Frozen Food Quality in the Cold Chain

March 12, 2018

Cold storage operators are tasked with keeping frozen food at the appropriate temperatures as it travels from farm to fork. Different foods and even different elements within the food require different temperatures to remain frozen. The key to maintaining food quality and safety is temperature stability, and Thermal Energy Storage (TES) provides more stable temperatures keeping food safe to its final destination.

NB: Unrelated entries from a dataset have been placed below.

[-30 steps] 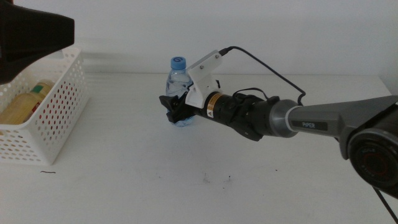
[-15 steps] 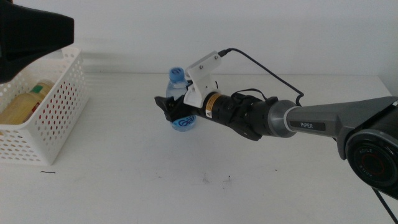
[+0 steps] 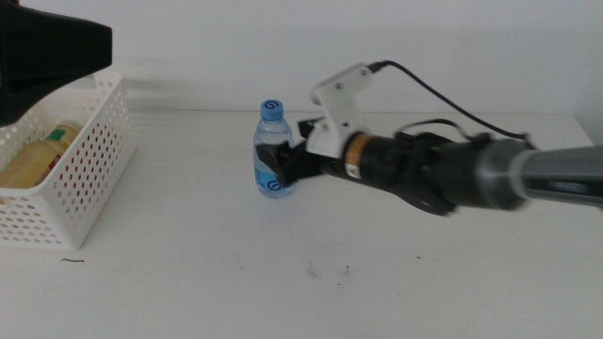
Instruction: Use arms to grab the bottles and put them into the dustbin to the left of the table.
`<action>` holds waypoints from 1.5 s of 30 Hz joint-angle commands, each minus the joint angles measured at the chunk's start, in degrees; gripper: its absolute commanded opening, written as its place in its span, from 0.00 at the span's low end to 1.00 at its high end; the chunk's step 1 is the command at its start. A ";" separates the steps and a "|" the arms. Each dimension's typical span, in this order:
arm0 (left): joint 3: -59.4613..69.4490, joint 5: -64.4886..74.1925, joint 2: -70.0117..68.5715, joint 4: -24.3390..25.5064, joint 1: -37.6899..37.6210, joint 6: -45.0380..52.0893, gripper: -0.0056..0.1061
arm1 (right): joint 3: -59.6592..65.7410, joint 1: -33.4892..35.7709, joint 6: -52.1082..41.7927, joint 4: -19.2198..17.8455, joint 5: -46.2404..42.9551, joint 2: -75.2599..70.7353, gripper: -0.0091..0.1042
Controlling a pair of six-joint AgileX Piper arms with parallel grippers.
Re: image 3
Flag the white perforated plastic basket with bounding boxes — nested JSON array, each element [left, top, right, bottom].
[[0, 70, 138, 250]]

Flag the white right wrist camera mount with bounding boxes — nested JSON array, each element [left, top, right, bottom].
[[305, 62, 376, 159]]

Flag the yellow tea bottle white cap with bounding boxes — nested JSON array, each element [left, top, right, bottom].
[[0, 120, 85, 189]]

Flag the black right camera cable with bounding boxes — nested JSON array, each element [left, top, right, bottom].
[[367, 59, 531, 141]]

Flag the red cola can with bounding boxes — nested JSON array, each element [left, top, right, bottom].
[[49, 122, 124, 199]]

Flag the thin black right gripper wire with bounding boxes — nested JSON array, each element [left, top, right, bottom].
[[395, 117, 475, 143]]

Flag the clear water bottle blue cap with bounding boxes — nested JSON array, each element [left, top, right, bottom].
[[253, 98, 297, 200]]

Why Stable Temperatures Are Better for Food

Frozen Food Quality in the Cold Chain

Cold storage facilities are continuously bombarded and infiltrated by outside heat through the walls, when doors open, as people and equipment enter and move around in the freezer, and with the arrival of new product, packaging, pallets, etc. As this heat enters the facility, some is absorbed by materials (floors, racking, inventory) inside the freezer and some is immediately removed by the refrigeration equipment.

For food product, even small temperature variations can lead to micro-thawing and crystallization of various components of frozen food, which is a major factor of quality and shelf life degradation. TES absorbs up to 85% of all heat infiltration into freezers, rather than the food, and stabilizes temperatures. Thermal energy storage also reduces the rate of temperature rise by 38%. This ability to absorb heat provides an extra layer of protection for food, and also provides passive thermal backup protection for stable temperature three times longer should there be a power outage or equipment failure.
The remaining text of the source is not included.